Figure 4: SW architecture with 16 cores

 Table 1: Valid TRAIN Routing Trees

## 2 Report

You are required to submit a 3-4 page report clearly showing how you have implemented each block. In your report, please compare the two architecture/routing methodologies implemented. Think about the advantages and disadvantages of each in terms of ideas discussed throughout the semester (layout, area overhead, power, latency, design complexity, test complexity). Find the average and maximum number of ports for both architectures. How do you feel each architecture would scale (i.e. do you foresee any issues with a 512-core design)? This discussion is mostly qualitative. Synthesized worst-case routing blocks and port numbers are the only values that should be discussed. You need to submit the VHDL/Verilog code also. If you work in a group of two then submit one report per group.

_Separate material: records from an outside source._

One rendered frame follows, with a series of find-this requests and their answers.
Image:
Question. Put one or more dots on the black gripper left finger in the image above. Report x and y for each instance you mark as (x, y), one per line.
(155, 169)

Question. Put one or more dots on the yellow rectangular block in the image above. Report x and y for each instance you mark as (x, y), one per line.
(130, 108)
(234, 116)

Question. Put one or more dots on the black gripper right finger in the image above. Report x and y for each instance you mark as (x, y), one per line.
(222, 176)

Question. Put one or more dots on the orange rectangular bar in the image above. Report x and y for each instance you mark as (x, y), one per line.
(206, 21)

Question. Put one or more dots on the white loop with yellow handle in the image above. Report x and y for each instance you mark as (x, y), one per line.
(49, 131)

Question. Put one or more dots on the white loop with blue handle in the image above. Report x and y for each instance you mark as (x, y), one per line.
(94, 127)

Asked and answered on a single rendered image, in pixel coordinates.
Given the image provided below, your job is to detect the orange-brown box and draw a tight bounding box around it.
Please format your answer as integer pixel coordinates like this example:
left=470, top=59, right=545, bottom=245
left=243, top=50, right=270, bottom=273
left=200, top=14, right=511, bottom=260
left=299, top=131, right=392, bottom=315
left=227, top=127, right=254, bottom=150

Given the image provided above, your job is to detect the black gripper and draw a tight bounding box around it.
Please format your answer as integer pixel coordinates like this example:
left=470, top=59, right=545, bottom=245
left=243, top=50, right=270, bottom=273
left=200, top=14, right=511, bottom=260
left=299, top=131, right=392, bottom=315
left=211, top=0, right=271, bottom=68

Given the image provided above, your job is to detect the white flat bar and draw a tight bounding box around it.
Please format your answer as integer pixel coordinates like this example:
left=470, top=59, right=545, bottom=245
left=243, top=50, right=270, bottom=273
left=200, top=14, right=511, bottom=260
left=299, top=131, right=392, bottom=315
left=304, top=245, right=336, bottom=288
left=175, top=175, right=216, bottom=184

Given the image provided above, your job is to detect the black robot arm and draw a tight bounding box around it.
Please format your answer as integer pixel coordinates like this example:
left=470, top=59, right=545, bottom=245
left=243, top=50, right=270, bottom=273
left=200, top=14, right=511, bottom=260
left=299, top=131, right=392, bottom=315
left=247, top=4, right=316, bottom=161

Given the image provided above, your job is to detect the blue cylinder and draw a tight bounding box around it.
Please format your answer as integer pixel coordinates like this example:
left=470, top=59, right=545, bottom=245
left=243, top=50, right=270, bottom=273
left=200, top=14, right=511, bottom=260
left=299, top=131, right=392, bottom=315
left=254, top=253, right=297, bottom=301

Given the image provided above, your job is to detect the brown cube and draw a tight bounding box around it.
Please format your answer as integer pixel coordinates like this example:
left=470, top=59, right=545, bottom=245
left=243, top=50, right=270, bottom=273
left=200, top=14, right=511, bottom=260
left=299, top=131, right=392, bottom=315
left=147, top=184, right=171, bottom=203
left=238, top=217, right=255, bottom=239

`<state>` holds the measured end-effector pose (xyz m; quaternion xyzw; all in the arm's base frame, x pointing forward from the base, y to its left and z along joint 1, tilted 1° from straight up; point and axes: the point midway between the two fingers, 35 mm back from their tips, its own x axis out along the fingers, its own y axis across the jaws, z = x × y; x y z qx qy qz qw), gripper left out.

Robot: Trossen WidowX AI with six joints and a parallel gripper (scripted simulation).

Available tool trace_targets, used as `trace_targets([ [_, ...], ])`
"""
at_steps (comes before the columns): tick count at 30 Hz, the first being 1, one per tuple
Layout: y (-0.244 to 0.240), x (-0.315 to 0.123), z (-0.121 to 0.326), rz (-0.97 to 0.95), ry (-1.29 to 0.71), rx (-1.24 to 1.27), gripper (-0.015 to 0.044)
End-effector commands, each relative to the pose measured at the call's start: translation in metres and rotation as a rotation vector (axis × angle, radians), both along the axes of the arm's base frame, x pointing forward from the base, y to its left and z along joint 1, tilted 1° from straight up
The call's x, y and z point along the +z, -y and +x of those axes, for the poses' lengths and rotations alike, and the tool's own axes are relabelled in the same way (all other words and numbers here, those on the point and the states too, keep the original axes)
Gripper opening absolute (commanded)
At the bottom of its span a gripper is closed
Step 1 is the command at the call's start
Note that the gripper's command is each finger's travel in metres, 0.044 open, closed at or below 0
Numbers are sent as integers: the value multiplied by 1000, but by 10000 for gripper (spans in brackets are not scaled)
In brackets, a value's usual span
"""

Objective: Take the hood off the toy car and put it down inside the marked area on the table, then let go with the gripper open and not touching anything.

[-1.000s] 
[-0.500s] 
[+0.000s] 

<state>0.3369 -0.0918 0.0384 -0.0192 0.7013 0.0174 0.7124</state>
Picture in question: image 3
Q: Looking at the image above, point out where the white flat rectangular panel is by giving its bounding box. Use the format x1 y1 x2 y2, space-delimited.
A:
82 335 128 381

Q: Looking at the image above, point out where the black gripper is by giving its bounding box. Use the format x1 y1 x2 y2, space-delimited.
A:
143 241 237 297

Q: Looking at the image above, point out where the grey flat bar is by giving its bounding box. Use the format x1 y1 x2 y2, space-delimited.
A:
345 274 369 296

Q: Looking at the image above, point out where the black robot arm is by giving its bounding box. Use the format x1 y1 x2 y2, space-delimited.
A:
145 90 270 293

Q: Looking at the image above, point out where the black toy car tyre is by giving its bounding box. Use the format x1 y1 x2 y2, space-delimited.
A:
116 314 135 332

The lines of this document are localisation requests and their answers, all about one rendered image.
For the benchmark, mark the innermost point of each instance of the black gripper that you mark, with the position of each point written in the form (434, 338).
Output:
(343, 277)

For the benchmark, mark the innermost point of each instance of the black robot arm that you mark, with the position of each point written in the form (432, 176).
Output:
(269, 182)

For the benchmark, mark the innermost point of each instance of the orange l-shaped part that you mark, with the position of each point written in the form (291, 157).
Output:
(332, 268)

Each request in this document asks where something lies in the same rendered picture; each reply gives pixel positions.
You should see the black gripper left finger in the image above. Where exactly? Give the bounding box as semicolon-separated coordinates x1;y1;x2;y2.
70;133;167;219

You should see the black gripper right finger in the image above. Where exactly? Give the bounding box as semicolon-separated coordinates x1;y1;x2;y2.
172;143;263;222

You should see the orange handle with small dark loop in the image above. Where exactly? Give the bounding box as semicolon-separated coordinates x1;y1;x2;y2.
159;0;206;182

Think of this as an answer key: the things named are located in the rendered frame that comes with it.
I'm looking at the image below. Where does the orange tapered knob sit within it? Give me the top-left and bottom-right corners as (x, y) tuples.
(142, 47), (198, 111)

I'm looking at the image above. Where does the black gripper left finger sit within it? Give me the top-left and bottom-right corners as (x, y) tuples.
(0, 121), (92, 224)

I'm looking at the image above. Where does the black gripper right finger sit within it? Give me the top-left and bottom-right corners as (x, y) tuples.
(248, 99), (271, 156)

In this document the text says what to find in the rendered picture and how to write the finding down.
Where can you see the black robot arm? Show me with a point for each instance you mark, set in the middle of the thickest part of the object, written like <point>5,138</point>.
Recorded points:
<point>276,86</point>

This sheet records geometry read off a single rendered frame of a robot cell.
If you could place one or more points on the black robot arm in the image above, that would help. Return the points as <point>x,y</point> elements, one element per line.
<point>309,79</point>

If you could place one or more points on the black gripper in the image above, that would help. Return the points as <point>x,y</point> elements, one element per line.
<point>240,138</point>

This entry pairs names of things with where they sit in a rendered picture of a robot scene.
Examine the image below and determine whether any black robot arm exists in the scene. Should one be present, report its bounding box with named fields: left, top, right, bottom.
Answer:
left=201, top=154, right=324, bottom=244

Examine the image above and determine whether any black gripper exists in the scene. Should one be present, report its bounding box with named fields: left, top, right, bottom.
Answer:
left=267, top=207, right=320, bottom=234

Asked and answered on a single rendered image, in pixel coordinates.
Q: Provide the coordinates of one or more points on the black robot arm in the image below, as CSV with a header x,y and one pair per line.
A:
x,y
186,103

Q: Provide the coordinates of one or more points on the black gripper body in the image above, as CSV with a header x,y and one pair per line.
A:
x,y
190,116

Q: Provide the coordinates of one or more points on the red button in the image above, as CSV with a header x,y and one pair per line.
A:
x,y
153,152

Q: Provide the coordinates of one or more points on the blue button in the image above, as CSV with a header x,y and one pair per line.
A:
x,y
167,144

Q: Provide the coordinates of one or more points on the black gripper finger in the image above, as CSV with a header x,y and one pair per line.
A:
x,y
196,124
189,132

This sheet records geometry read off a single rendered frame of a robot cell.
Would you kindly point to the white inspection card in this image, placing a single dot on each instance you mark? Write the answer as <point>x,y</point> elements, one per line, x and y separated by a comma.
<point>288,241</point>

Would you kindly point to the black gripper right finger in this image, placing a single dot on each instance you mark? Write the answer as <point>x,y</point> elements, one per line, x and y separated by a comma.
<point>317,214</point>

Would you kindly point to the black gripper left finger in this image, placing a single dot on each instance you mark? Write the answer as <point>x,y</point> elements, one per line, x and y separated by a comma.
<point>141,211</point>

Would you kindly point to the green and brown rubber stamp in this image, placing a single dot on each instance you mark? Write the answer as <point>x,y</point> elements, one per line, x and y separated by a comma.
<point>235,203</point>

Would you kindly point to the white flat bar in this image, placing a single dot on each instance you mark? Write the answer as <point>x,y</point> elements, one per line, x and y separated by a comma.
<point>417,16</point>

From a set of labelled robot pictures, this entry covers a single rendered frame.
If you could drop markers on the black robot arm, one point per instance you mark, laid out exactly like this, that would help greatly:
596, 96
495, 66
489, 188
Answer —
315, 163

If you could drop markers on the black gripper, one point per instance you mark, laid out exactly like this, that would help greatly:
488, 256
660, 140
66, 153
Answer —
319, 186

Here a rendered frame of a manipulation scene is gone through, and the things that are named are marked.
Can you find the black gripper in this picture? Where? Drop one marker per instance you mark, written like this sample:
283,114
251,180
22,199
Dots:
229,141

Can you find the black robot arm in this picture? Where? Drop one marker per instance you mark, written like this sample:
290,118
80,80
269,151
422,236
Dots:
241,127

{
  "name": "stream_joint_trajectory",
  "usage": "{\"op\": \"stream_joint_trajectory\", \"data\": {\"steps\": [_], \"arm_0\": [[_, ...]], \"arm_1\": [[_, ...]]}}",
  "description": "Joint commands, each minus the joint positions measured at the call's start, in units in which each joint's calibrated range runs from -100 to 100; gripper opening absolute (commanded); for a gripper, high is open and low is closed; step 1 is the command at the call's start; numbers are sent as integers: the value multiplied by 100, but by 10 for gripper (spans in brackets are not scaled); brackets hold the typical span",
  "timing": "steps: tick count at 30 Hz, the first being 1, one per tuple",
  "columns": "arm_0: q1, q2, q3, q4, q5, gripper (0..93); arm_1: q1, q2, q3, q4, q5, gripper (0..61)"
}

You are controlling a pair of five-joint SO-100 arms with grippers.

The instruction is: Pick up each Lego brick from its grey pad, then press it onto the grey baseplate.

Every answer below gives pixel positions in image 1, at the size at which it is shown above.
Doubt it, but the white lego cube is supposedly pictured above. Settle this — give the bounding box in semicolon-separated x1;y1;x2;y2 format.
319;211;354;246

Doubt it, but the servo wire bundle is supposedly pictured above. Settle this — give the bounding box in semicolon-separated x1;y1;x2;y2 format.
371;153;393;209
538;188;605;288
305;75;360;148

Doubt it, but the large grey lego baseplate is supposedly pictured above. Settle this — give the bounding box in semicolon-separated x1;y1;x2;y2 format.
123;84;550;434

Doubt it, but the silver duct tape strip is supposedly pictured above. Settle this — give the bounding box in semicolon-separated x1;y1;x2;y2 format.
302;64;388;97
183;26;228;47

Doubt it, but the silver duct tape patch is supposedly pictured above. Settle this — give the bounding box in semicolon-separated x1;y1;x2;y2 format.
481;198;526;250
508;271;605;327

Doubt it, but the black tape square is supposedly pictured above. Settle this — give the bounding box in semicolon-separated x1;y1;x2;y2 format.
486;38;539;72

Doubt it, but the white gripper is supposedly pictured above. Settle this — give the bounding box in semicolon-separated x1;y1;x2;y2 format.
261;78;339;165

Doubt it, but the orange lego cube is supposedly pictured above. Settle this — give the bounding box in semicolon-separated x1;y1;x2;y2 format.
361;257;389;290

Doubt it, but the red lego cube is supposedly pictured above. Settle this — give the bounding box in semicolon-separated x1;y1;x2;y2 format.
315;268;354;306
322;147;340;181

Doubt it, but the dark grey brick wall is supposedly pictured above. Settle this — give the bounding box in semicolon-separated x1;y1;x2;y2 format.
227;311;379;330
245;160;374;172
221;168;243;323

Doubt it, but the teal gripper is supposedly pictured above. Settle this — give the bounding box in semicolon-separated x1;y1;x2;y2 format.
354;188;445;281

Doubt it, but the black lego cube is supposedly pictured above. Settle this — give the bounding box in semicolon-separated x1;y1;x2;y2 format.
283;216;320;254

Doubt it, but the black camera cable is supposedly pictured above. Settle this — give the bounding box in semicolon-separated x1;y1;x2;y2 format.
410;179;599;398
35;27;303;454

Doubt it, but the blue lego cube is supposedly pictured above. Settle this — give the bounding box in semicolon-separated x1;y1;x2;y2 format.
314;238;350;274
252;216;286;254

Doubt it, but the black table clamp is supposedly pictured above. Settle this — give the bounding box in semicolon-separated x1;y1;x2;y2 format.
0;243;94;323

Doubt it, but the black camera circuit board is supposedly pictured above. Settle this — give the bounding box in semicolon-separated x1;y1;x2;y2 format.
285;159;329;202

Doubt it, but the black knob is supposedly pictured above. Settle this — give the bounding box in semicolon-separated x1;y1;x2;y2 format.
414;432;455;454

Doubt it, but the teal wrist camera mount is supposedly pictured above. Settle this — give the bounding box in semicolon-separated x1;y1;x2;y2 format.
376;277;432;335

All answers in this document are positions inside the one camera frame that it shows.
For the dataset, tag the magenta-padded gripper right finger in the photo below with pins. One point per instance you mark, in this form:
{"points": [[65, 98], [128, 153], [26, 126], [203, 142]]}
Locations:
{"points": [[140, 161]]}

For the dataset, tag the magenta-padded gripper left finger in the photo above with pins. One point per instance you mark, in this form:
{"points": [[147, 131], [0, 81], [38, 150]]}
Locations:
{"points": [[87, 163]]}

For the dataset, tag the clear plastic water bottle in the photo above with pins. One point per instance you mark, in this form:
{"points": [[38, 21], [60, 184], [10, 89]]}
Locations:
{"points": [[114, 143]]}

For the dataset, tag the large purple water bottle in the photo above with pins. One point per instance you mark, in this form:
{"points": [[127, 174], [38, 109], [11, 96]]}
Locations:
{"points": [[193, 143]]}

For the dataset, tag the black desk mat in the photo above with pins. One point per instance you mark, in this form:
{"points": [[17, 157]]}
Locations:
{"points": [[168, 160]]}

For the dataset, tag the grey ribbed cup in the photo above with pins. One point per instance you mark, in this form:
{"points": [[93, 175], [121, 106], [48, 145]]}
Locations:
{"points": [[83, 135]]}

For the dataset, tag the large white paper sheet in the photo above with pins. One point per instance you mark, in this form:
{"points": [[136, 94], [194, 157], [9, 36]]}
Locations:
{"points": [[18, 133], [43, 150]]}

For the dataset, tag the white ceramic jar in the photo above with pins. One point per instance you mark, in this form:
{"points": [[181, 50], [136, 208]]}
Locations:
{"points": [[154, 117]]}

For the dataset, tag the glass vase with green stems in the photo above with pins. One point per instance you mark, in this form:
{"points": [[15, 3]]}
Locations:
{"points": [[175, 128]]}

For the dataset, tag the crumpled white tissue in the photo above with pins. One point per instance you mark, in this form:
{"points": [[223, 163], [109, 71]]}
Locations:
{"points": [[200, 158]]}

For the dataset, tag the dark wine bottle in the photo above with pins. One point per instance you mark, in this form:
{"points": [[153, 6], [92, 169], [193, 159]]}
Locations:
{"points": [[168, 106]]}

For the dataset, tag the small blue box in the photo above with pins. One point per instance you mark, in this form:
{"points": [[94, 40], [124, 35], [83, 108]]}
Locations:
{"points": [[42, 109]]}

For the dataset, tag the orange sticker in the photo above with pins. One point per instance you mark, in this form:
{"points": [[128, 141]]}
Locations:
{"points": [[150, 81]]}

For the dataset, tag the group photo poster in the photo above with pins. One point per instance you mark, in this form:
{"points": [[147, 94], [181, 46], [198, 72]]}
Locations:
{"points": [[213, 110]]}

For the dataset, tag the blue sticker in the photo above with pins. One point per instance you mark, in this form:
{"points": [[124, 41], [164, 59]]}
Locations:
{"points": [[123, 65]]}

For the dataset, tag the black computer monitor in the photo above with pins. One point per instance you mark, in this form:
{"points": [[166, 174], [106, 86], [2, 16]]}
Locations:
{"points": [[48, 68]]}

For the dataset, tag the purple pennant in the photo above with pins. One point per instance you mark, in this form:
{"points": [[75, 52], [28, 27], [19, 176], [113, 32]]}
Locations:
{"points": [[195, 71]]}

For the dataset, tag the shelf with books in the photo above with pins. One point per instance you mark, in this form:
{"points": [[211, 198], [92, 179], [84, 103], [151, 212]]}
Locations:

Each report should start with the following declaration signed by each student

"The submitted report is my own work. I/we have not copied the program from any other sources. If found guilty of copying then I/we will receive a grade of "zero" for this lab."

# 3 Due Date

You need to demonstrate and submit your design by  $6^{th}$  December. There will be no extension to this due date in any circumstances. The group that creates the lowest-power implementation of the worst-case SW TRAIN routing block will receive an opportunity for something special on the final.